ABOUT THIS TASK: I would like each line of the data that holds the word "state" copied out.

THE DATA:
================================

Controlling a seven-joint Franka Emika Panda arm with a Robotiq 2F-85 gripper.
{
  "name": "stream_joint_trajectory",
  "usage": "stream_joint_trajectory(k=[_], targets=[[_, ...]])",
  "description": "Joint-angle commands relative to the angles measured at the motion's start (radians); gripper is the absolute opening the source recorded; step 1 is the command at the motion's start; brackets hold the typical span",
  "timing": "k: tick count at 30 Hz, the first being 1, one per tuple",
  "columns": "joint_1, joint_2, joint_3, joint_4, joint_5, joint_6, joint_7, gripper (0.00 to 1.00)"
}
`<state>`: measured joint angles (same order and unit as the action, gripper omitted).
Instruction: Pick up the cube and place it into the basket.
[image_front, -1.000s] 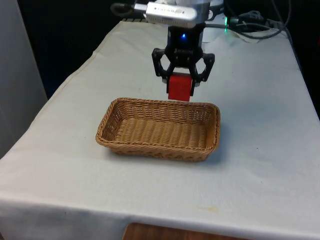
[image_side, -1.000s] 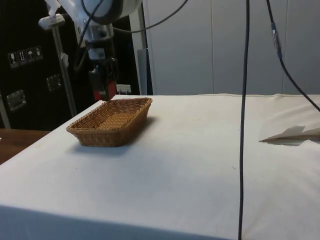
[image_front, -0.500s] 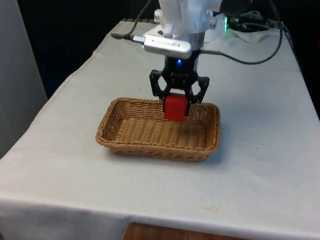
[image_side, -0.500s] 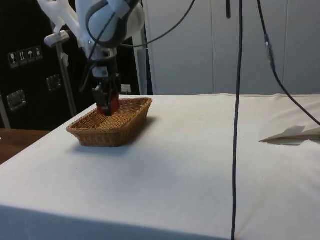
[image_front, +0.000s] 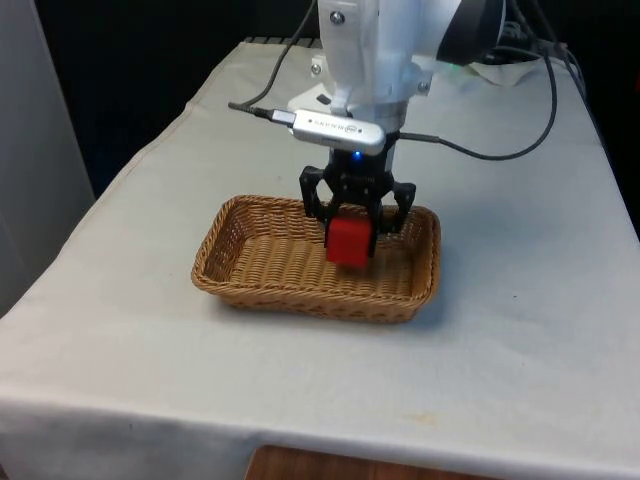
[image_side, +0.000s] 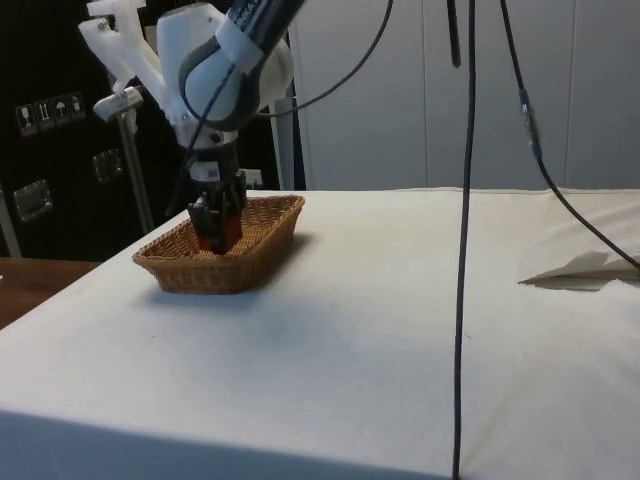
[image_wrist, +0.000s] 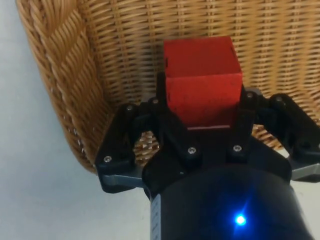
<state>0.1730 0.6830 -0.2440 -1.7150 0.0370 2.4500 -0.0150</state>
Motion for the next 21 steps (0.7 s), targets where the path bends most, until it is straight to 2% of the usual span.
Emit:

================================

RESPONSE AREA:
`<state>`: measured joint angles (same order and unit as the action, gripper omitted).
<state>0.1730 0.6830 -0.2440 -1.7150 0.0370 2.4500 -0.0150</state>

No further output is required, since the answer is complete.